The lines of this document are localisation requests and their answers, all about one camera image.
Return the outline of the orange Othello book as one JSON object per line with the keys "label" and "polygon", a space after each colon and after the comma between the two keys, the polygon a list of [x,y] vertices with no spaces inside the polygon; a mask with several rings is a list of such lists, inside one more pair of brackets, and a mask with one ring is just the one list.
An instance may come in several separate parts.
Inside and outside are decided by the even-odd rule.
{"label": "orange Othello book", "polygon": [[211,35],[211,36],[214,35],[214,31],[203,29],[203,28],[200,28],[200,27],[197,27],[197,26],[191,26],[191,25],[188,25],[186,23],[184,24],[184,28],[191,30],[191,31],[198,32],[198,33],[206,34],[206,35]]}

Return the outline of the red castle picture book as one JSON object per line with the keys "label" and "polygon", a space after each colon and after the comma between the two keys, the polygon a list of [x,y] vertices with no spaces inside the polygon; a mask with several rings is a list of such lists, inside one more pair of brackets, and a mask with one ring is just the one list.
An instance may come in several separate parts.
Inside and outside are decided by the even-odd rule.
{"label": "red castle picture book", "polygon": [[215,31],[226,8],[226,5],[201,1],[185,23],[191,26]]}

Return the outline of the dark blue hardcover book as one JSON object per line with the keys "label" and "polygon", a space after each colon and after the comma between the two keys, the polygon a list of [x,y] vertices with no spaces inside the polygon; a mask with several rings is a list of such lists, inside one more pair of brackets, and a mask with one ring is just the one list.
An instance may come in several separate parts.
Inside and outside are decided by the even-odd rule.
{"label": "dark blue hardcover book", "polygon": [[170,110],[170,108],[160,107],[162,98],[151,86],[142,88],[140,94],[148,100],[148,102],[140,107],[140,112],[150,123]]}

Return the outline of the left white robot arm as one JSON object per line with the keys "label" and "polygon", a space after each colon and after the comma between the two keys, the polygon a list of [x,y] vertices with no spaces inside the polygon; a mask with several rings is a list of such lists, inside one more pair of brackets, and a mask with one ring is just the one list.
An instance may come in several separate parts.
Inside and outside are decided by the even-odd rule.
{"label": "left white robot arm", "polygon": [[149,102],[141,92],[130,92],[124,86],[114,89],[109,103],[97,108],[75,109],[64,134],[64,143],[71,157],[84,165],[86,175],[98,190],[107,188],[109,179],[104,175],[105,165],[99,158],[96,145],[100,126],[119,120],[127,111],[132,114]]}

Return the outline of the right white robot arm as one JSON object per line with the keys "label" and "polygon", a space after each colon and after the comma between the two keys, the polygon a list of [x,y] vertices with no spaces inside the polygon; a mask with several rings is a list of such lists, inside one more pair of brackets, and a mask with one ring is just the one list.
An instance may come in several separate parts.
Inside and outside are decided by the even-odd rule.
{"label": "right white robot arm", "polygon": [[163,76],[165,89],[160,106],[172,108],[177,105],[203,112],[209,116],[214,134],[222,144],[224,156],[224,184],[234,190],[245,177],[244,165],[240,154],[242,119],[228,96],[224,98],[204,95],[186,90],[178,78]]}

────────────────

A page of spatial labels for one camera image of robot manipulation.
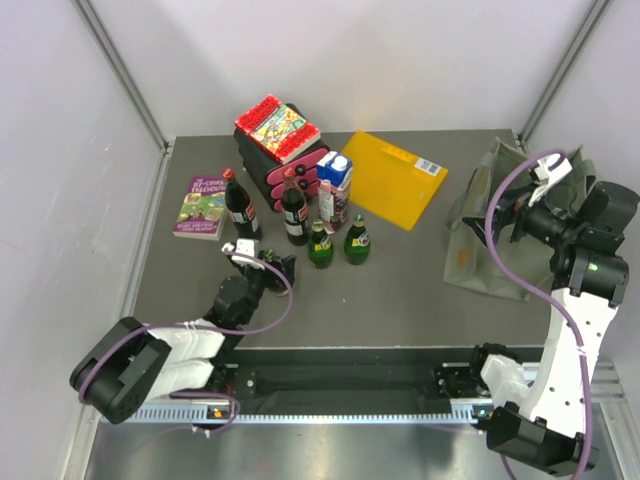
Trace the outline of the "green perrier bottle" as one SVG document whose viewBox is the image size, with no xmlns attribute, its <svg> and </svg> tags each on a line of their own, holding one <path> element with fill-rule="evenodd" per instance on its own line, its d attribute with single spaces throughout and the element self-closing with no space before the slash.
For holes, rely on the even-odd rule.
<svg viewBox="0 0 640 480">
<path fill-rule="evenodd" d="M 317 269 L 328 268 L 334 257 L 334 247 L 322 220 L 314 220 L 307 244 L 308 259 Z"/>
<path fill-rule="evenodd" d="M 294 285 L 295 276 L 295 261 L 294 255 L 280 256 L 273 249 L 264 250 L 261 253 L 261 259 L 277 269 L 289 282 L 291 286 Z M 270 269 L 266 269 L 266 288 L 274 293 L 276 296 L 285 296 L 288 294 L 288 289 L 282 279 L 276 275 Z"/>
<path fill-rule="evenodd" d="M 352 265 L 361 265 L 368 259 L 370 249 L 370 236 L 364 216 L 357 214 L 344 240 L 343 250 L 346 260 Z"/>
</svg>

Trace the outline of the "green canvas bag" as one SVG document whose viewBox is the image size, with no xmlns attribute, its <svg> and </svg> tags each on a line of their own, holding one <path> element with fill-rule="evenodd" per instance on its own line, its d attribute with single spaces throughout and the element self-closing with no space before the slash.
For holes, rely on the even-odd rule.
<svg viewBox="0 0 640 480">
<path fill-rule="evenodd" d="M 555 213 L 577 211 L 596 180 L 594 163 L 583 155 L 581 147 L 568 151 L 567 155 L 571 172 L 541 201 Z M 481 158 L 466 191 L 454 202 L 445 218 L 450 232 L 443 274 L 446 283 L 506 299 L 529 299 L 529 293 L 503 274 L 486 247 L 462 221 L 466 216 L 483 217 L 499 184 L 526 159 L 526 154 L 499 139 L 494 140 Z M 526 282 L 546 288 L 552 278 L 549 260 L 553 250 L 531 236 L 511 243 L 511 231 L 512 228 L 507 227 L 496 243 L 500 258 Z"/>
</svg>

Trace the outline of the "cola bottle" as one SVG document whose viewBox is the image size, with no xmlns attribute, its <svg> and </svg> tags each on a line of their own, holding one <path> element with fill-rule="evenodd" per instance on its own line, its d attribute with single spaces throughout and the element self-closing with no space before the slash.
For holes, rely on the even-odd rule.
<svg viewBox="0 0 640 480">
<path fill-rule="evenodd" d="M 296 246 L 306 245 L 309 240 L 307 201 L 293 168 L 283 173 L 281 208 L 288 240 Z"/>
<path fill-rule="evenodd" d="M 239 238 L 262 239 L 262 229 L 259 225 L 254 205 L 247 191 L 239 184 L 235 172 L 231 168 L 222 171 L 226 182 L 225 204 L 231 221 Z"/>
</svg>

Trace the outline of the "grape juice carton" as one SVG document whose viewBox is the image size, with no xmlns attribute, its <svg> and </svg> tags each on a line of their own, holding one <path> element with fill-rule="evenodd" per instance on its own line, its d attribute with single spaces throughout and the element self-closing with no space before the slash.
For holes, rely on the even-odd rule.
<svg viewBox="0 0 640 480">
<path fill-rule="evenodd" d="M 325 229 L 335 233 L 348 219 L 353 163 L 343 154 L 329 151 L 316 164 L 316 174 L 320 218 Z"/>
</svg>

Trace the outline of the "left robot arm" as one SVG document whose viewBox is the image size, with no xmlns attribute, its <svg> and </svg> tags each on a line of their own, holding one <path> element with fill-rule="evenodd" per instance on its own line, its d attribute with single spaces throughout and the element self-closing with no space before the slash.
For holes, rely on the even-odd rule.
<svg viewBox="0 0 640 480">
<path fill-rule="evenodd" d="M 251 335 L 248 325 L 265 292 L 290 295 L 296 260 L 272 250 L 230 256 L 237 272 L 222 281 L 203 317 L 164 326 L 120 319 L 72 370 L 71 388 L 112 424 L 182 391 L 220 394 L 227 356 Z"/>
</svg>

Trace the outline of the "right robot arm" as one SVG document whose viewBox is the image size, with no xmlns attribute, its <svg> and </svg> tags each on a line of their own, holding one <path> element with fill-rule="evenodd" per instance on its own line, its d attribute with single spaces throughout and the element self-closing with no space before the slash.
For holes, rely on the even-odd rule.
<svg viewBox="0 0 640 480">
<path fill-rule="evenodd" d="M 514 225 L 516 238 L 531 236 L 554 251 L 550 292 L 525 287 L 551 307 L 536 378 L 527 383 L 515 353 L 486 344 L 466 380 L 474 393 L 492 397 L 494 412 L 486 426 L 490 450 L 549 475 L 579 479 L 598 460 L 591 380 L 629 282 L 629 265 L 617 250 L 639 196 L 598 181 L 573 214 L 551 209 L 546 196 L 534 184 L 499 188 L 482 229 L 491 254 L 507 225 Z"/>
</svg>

────────────────

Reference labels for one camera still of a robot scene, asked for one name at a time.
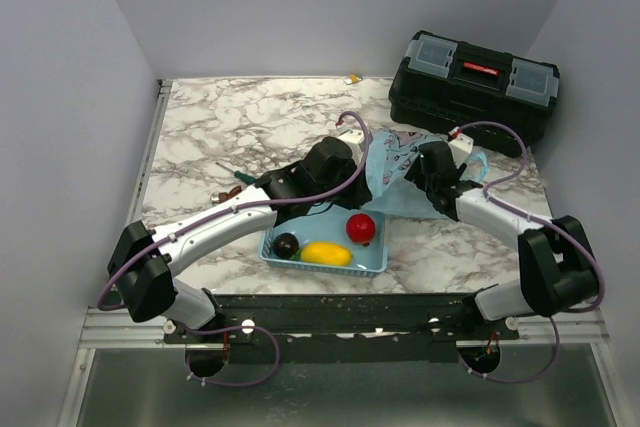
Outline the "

────────────────

Your instructions
Where the data above reaches the line holding "The lines of", begin printing, and stop after the line holding "Return the outline of the orange". Each line must be reproduced exactly, with nothing else added.

Completed task
The lines of this document are localisation requests and their answers, all about one camera image.
Return the outline of the orange Othello book as one JSON object per line with the keys "label" and "polygon", a space after each colon and after the comma between the two keys, the polygon a list of [x,y] vertices with no spaces inside the polygon; a mask with several rings is a list of such lists, inside one more pair of brackets, and a mask with one ring is just the one list.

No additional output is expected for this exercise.